During World War II, butter rationing made margarine a more popular alternative across the country, and its popularity continued after the war ended. In the 1950s, no less than Eleanor Roosevelt endorsed Good Luck margarine for its “goodness” in a TV commercial. Some commercials focused on margarine’s taste, like this one, in which the dad from Sixteen Candles berates some poor woman for forgetting a bunch of picnic ingredients but ultimately forgives her because Imperial is just that good. In fact, margarine ostensibly tasted so much like butter that it could fool Mother Nature herself—and boy, was she angry!
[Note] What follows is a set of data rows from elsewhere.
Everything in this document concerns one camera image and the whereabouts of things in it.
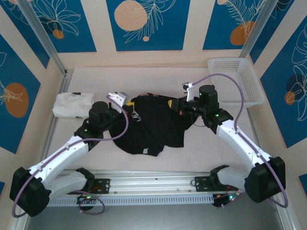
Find folded white t-shirt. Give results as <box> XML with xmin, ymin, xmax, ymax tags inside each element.
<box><xmin>52</xmin><ymin>92</ymin><xmax>96</xmax><ymax>119</ymax></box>

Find black t-shirt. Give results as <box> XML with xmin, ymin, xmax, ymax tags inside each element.
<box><xmin>112</xmin><ymin>92</ymin><xmax>200</xmax><ymax>158</ymax></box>

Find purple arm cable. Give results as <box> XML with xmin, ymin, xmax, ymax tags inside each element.
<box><xmin>191</xmin><ymin>73</ymin><xmax>288</xmax><ymax>208</ymax></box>
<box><xmin>12</xmin><ymin>94</ymin><xmax>130</xmax><ymax>218</ymax></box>

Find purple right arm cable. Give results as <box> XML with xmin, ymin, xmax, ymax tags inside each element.
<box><xmin>191</xmin><ymin>73</ymin><xmax>288</xmax><ymax>208</ymax></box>

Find aluminium frame post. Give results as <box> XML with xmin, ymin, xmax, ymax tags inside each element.
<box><xmin>241</xmin><ymin>0</ymin><xmax>275</xmax><ymax>58</ymax></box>
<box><xmin>17</xmin><ymin>0</ymin><xmax>68</xmax><ymax>76</ymax></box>

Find white slotted cable duct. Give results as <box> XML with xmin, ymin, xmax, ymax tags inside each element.
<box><xmin>30</xmin><ymin>194</ymin><xmax>214</xmax><ymax>207</ymax></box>

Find thin black wire loop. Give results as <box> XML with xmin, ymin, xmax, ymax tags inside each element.
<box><xmin>191</xmin><ymin>115</ymin><xmax>211</xmax><ymax>128</ymax></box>

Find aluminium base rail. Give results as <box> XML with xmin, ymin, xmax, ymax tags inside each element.
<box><xmin>20</xmin><ymin>170</ymin><xmax>281</xmax><ymax>198</ymax></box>

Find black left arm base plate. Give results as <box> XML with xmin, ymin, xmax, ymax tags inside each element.
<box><xmin>89</xmin><ymin>178</ymin><xmax>111</xmax><ymax>195</ymax></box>

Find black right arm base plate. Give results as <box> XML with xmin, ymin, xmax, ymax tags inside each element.
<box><xmin>194</xmin><ymin>176</ymin><xmax>239</xmax><ymax>192</ymax></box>

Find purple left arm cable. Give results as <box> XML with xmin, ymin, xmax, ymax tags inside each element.
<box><xmin>12</xmin><ymin>94</ymin><xmax>130</xmax><ymax>218</ymax></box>

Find white perforated plastic basket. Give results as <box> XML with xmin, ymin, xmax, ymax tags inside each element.
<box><xmin>207</xmin><ymin>57</ymin><xmax>265</xmax><ymax>108</ymax></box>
By the 1970s, so much of our food was being created in a lab that the fact that margarine was too didn’t seem to bother anyone. It was time for Big Margarine to try to convince the public—with a straight face, no less—that not only was margarine more delicious, and not only did it not matter that it was a Frankenstein of a food, but it was even healthier than its dairy alternative. Since late 1970s, commercials for Fleischmann’s and Shedd’s Spread Country Crock implied that margarine was good for you because it contained no cholesterol. (This was back when we knew high cholesterol was a problem but did not yet know that high-cholesterol food did not necessarily cause high cholesterol in people—hence, all the confusion about eggs.) Margarine also didn’t have saturated fat, which health professionals had been warning us against.
While it doesn’t have cholesterol or saturated fats, however, margarine does contain trans fat, which has since been found to raise the risk of heart disease and has been declared by a Harvard study to be “the worst fat for the heart, the blood vessels, and rest of the body.” In 2006, when the FDA legislated that trans fat had to be listed on food labels, the public started to understand that the love affair with margarine had to end. “Trans fats cause high cholesterol and heart disease,” Florida-based dietician and obesity-surgery specialist Elana Rackman told me. “That’s why margarine is worse for you than butter.” Saturated fats are not good for you, either, but they’re not necessarily worse than trans fat. So, the idea that margarine’s fat was healthier than butter’s fat was dispensed with.
But by the time news emerged that margarine was an all-around imposter, designed to imitate butter’s taste without actually providing butter’s nutrients (there are some, you know) or its wholesomeness, it was too late: Jews were hooked. So what if that hard fat would hasten the death of an already genetically disadvantaged people? So what if there was mounting evidence that the harder the fat, the worse it is for you? We finally had cookies to serve after a meal! We had cake. We had pie. And those who were lactose intolerant among us—a not insignificant 60 to 80 percent of us—were finally able to have some rugelach! We weren’t giving it up so quickly.
When new inventions made widespread sinning the norm, ancient rabbis adapted. The Talmud’s God approved.